Sunday, November 28, 2021

We'll Trade You One Stealth Fighter for a Billion Vaccine Jabs - weekly column, 11,28.2021

 

Lawrence Hall, HSG

Mhall46184@aol.com

 

We’ll Trade You One Stealth Fighter for a Billion Vaccine Jabs

 

A number of sources, including the Guardian (A new Covid variant is no surprise when rich countries are hoarding vaccines | Gordon Brown | The Guardian) are blaming the new Covid variants on “rich countries” (that invariably means you and me) for hoarding vaccines.

 

Poor countries, you see, can’t get any vaccines because Canada, the U.S., the U.K., and France are keeping them all, rather like Gollum clutching that ring while chanting, “My precious! My precious!”

 

I suppose I’d better dig up those sealed barrels of vaccines I buried in my back yard and turn them over to Medicins sans Frontieres (who also blame us) with an abject apology.

 

And you, good friends, need to check your closets and cupboards for all those bottles of vaccines you’ve stockpiled next to pallets of toilet paper, bottled water, and the complete collection of Wheel of Fortune: The Lost Episodes. Gather all those vaccines and turn them over to the INTERPOL officers who will land at the nearest intersection in unmarked UN helicopters.

 

You can tell they’re UN helicopters because they’re unmarked.

 

In truth, I aver that I might be the only man in America who admits he doesn’t know doodlysquat about the coronavirus.  I know only this: I have occasion to sit in the same room with nurse practitioners, nurses, physicians, and physicians’ assistants, all of whom attended real medical schools, not The University of Google, not The University of Gossip, and not The University of Some Loudmouth on Television. I listen to what the nurse practitioners, nurses, physicians, and physicians’ assistants who are in the room with me tell me about all sorts of medical topics affecting my brief life on this earth, and I do what they recommend. They know medicine. I know them. I trust them. As Martin Luther (otherwise not one of my favorite people) said, “Here I stand; I can do no other.”

 

The only other medical thing I know is that the full-body scanner that beamed across me last summer in a room that looked like the bridge of the starship Enterprise had all sorts of pretty little lights on it and made soft, susurrant, soporific sounds that almost put me to sleep.

 

Oh, and I can operate a Band-Aid.

 

But that’s it.

 

Given my trust in professionals with whom I can speak face-to-face rather than screen-to-screen, I tend not to believe the metaphorical medical mudslides on the InterGossip.
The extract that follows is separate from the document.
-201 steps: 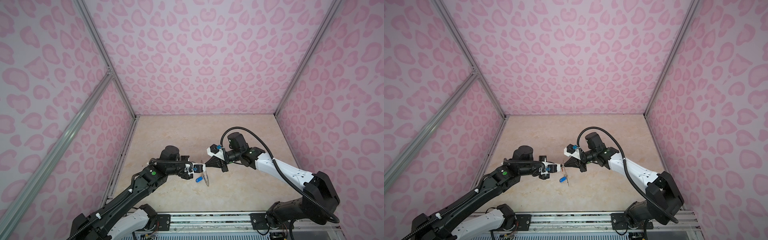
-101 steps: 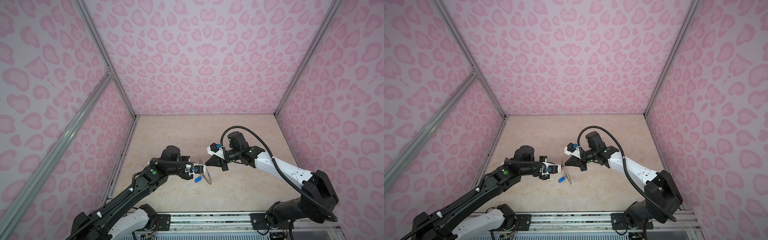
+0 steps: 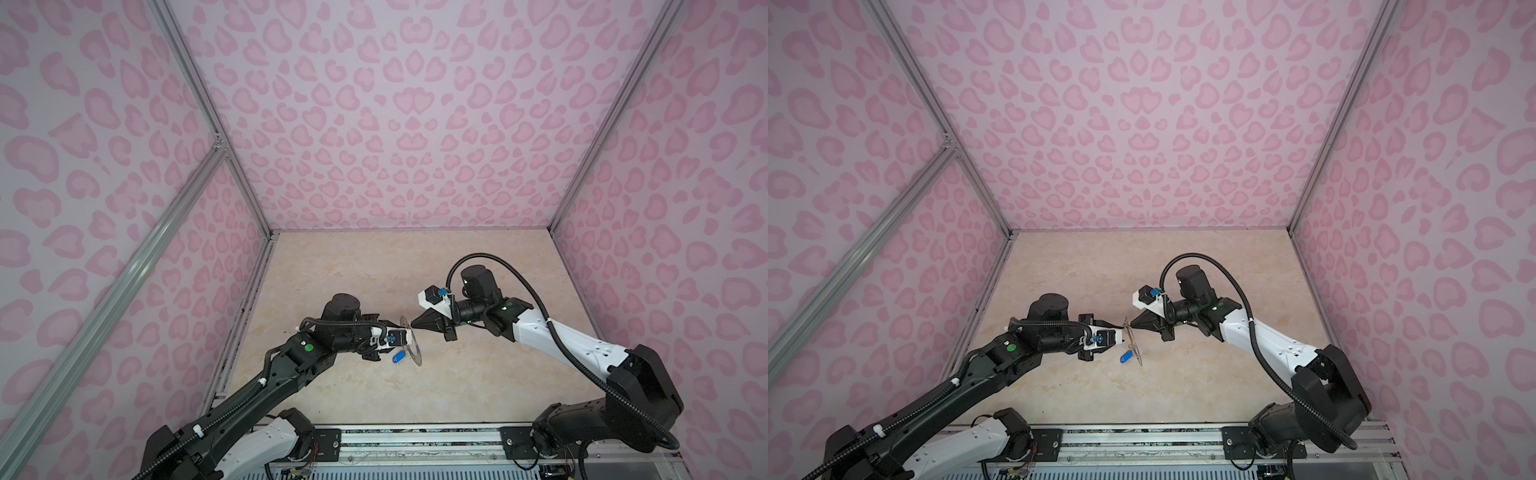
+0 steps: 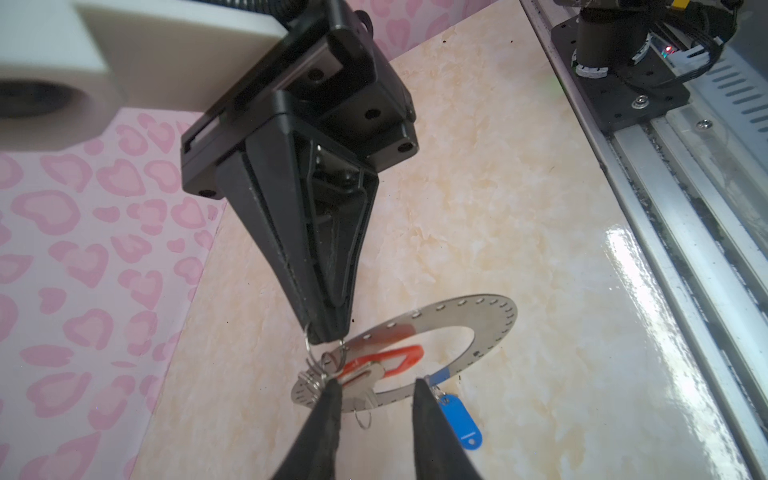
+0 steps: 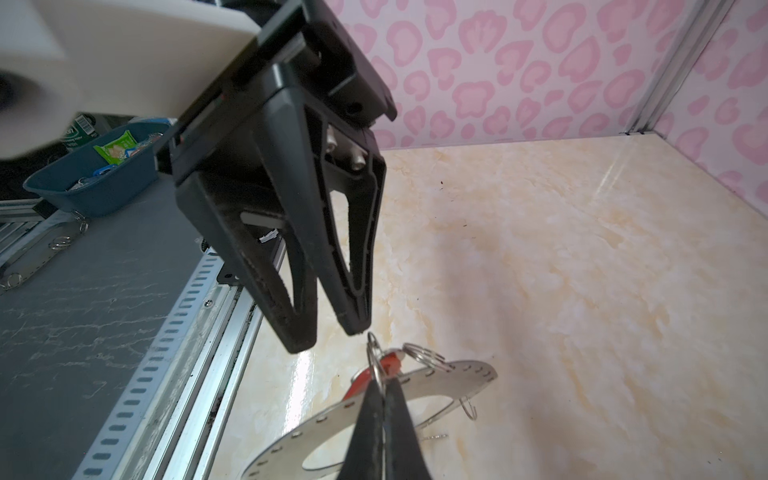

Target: Put the keys on the keyring

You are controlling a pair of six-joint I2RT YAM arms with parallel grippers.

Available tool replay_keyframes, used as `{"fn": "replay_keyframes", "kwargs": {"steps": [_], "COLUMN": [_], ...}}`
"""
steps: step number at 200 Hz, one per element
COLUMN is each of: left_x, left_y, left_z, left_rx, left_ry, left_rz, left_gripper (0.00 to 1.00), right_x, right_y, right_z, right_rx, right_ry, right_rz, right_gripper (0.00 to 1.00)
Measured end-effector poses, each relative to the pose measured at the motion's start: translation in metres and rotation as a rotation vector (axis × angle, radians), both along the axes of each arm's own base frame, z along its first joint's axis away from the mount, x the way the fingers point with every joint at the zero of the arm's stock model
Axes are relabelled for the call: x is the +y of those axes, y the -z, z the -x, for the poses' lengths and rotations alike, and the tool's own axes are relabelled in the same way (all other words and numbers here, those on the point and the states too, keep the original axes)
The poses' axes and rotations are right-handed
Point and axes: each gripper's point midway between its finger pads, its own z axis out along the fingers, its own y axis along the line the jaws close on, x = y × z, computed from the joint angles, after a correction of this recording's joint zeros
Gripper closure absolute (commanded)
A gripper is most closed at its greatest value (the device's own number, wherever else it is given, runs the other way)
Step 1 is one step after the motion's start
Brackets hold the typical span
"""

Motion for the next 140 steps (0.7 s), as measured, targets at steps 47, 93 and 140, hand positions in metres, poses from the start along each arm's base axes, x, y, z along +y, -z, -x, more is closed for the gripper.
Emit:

The idea that a gang of Snidely Whiplashes in Washington, Ottawa, London, and Paris are withholding vaccines from poor nations who don’t seem to be so poor that they can’t afford the latest weaponry appears to be just another variant on blaming others for one’s own failings.

 

Pharmaceuticals are developed and manufactured by companies interested in their profits. They want to sell drugs, not lock them away in a variant (so to speak) of Uncle Scrooge’s money vault. The leaders of companies and countries are not always the most ethical, but it is not in their interests, whether in profits or philanthropy, to withhold vaccines from other nations.

 

Beyond that, those nations who focus on accumulating weapons and Swiss bank accounts could probably vaccinate all their peoples against all sorts of diseases by foregoing a single new jet fighter.

 

But then, prudent budgeting should obtain here too: how many luxury aircraft and armored limousines does ONE president need?